### TASK DIRECTIONS
Restate every line of the data word for word, except for the images.

### COLLECTED MATERIAL
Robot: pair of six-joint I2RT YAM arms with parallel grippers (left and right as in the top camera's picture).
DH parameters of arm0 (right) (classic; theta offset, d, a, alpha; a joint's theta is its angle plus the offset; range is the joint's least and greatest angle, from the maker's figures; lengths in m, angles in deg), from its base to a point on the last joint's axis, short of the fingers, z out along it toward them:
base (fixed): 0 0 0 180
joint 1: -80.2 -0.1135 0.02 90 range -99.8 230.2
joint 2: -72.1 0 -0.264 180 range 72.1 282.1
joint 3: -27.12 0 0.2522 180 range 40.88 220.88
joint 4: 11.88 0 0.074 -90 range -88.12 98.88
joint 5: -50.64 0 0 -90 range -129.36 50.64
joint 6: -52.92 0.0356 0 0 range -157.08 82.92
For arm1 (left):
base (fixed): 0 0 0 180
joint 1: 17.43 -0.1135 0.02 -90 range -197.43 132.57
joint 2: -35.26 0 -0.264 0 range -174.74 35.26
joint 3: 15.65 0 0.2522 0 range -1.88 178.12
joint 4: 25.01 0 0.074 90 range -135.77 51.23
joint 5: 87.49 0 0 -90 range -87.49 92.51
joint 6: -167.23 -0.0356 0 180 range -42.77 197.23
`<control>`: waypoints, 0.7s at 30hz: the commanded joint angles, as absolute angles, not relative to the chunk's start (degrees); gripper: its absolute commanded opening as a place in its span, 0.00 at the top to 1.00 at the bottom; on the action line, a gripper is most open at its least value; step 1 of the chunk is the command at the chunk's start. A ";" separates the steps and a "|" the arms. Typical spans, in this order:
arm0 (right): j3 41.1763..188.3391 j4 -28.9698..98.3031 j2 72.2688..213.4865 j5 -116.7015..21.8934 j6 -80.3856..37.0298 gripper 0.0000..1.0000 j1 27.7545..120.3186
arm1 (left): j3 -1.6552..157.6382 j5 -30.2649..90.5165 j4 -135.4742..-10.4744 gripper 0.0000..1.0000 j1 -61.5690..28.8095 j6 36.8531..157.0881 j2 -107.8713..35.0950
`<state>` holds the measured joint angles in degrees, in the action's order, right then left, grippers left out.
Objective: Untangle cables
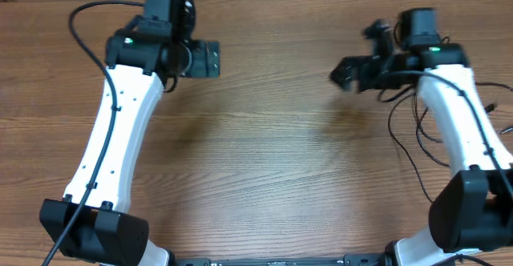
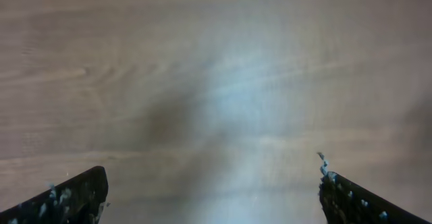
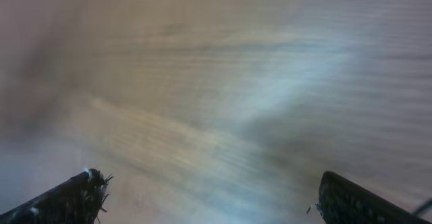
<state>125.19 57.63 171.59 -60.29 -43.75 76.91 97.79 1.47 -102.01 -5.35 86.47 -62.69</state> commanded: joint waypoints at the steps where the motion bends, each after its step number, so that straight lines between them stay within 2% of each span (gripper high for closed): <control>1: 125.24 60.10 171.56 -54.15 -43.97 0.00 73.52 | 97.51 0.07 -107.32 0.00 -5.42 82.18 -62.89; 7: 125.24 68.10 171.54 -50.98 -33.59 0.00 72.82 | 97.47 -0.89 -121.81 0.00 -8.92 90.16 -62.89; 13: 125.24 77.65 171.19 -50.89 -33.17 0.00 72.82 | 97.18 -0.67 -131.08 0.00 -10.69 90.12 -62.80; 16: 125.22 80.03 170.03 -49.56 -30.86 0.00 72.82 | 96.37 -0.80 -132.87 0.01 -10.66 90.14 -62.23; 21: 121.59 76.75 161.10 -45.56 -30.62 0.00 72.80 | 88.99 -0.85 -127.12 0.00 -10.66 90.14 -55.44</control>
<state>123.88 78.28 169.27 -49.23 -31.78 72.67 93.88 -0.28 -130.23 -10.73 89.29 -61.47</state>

### EXERCISE RESPONSE
Robot: pair of six-joint I2RT YAM arms with parallel grippers (left and right as in the top camera's picture).
DH parameters of arm0 (right) (classic; theta offset, d, a, alpha; a joint's theta is its angle plus the offset; range is the joint's least and greatest angle, from the maker's figures; lengths in m, angles in deg), from its base to a point on the last joint's axis, short of the fingers, z out along it toward them:
base (fixed): 0 0 0 180
joint 1: -80.2 -0.1135 0.02 90 range -99.8 230.2
joint 2: -72.1 0 -0.264 180 range 72.1 282.1
joint 3: -27.12 0 0.2522 180 range 40.88 220.88
joint 4: 11.88 0 0.074 -90 range -88.12 98.88
joint 5: -50.64 0 0 -90 range -129.36 50.64
joint 6: -52.92 0.0356 0 0 range -157.08 82.92
For arm1 (left):
base (fixed): 0 0 0 180
joint 1: 17.43 -0.1135 0.02 -90 range -197.43 132.57
joint 2: -35.26 0 -0.264 0 range -174.74 35.26
joint 3: 15.65 0 0.2522 0 range -1.88 178.12
joint 4: 25.01 0 0.074 90 range -135.77 51.23
joint 5: 87.49 0 0 -90 range -87.49 92.51
joint 6: -167.23 -0.0356 0 180 range -42.77 197.23
`<control>`: waypoints, 0.7s at 30hz: the commanded joint angles, as absolute angles, not relative to the chunk's start (degrees); gripper: its absolute commanded opening as a place in its span, 0.00 at the top to 1.00 at the bottom; on the action line, a gripper is most open at its least value; step 1 of the chunk is the command at the chunk's start. A ";" separates the steps and a "|" the arms. Typical spans, in this order:
arm0 (right): j3 41.1763..188.3391 j4 -28.9698..98.3031 j2 72.2688..213.4865 j5 -116.7015..21.8934 j6 -80.3856..37.0298 gripper 0.0000..1.0000 j1 27.7545..120.3186
arm1 (left): j3 -1.6552..157.6382 j5 -30.2649..90.5165 j4 -135.4742..-10.4744 gripper 0.0000..1.0000 j1 -61.5690..28.8095 j6 36.8531..157.0881 j2 -107.8713..35.0950
`<state>` holds the measured joint angles in degrees, in the action's order, right then left, grippers left out.
Objective: Untangle cables
<state>125.19 57.63 171.59 -60.29 -43.75 76.91 97.79 1.47 -102.01 -5.35 86.47 -62.69</state> commanded: joint waypoints at the steps where the motion bends, each after its step number, so that straight lines between them stay within 2% of each span (gripper high for closed): <control>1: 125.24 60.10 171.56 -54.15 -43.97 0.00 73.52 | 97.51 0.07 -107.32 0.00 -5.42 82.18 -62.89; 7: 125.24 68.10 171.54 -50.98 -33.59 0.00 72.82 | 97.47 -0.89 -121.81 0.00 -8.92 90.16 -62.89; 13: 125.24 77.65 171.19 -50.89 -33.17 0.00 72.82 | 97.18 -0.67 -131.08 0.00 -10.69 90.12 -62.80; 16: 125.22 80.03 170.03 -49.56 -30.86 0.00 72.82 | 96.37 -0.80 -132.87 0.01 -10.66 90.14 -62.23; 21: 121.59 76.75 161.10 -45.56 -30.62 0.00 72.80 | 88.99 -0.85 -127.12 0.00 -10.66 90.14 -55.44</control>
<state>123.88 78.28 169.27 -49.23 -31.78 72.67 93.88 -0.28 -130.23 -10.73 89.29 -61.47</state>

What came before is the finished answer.